EXERCISE —
In the entries that follow, the first line to write out is the one containing "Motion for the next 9", and the last is the one containing "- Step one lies". Reproduce that stretch exactly, with nothing before or after it.

Data records
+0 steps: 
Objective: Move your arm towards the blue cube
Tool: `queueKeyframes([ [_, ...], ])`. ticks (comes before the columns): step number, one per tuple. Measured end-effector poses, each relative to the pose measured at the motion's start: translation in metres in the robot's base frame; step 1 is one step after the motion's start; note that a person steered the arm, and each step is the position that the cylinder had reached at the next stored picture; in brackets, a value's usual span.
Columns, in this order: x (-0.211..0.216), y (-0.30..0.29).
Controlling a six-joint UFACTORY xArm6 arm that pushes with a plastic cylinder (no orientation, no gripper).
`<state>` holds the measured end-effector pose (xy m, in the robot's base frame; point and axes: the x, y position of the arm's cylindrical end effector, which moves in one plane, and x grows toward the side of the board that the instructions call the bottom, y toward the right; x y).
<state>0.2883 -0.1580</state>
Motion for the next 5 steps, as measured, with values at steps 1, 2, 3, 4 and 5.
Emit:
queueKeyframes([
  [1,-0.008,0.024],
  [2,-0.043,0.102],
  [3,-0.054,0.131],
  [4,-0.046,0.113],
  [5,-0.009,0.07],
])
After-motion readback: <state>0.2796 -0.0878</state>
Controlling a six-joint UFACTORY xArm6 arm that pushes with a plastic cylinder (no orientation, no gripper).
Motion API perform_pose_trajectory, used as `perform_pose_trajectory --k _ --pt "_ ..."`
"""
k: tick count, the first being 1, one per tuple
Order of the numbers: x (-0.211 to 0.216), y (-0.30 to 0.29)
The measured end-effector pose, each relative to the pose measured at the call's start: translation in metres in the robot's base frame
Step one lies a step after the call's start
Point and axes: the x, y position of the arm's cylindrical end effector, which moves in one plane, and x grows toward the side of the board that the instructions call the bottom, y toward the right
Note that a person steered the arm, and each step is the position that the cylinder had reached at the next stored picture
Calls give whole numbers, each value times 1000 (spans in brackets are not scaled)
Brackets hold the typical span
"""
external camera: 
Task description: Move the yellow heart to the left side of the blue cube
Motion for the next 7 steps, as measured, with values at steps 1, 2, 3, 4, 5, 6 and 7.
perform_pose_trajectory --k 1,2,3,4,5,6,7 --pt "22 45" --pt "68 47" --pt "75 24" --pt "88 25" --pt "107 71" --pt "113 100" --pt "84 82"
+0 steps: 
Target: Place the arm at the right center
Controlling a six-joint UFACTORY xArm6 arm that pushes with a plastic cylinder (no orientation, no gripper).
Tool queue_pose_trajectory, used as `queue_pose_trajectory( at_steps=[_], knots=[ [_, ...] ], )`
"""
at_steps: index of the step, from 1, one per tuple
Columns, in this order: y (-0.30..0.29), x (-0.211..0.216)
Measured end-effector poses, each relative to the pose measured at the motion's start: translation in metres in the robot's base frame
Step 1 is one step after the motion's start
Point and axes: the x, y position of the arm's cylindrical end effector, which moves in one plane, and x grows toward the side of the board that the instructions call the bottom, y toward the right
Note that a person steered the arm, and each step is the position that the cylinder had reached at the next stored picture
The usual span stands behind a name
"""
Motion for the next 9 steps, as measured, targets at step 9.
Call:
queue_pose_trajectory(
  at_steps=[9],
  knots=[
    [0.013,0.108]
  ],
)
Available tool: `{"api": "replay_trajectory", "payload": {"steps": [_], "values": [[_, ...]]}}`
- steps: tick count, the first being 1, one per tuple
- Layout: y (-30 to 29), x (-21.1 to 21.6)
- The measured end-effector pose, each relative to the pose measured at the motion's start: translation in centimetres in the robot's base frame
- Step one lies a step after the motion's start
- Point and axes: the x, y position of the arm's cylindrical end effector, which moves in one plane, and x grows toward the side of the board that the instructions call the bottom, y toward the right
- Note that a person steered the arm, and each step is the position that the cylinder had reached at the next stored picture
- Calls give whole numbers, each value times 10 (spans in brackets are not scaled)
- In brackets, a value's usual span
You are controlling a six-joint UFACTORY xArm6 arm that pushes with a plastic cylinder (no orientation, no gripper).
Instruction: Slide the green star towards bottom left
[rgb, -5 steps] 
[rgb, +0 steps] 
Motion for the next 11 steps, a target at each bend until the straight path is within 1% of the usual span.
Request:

ANSWER TO THIS TASK —
Motion for the next 9 steps, as measured, targets at step 9.
Call:
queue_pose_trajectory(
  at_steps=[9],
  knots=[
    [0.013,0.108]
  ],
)
Available tool: `{"api": "replay_trajectory", "payload": {"steps": [_], "values": [[_, ...]]}}`
- steps: tick count, the first being 1, one per tuple
- Layout: y (-30 to 29), x (-21.1 to 21.6)
- The measured end-effector pose, each relative to the pose measured at the motion's start: translation in centimetres in the robot's base frame
- Step one lies a step after the motion's start

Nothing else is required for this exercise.